Exercise instructions - Scan the entries that follow and give only the number of lines containing "every".

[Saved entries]
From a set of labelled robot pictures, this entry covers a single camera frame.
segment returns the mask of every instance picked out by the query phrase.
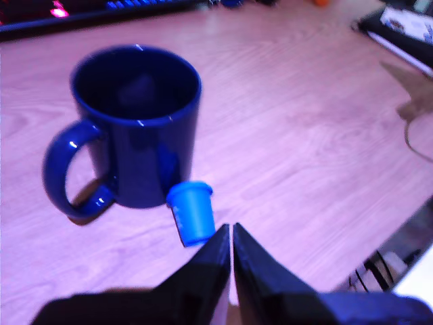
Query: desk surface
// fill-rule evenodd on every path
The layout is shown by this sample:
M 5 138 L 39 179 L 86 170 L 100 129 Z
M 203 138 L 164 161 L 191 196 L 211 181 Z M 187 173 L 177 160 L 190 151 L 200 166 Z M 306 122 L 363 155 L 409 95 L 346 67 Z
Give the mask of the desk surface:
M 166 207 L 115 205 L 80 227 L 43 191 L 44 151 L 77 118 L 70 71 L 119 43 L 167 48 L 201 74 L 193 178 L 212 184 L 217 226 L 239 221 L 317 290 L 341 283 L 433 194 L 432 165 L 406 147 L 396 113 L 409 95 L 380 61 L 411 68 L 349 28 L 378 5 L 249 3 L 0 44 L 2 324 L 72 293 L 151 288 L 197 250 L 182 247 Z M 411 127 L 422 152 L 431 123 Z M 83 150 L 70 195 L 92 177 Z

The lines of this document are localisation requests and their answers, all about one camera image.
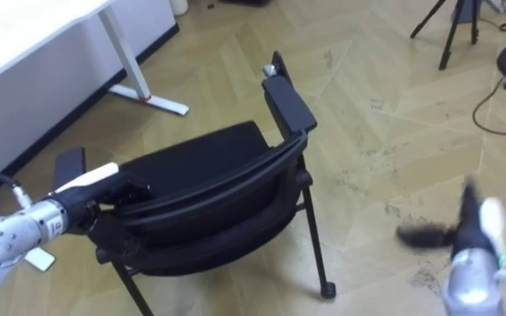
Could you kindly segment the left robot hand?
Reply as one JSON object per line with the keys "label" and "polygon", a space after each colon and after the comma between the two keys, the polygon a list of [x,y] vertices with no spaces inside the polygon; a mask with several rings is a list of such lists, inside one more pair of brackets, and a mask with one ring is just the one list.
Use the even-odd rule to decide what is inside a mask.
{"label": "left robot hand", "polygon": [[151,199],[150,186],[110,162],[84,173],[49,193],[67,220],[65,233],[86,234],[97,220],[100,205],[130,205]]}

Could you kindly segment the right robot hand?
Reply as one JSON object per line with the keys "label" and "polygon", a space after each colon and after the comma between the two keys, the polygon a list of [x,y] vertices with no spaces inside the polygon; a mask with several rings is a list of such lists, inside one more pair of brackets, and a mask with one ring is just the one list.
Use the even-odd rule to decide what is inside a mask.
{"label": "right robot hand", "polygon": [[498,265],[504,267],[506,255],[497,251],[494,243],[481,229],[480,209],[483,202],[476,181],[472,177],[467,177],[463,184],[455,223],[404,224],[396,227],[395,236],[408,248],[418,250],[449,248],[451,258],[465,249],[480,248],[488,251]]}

Expected answer - 2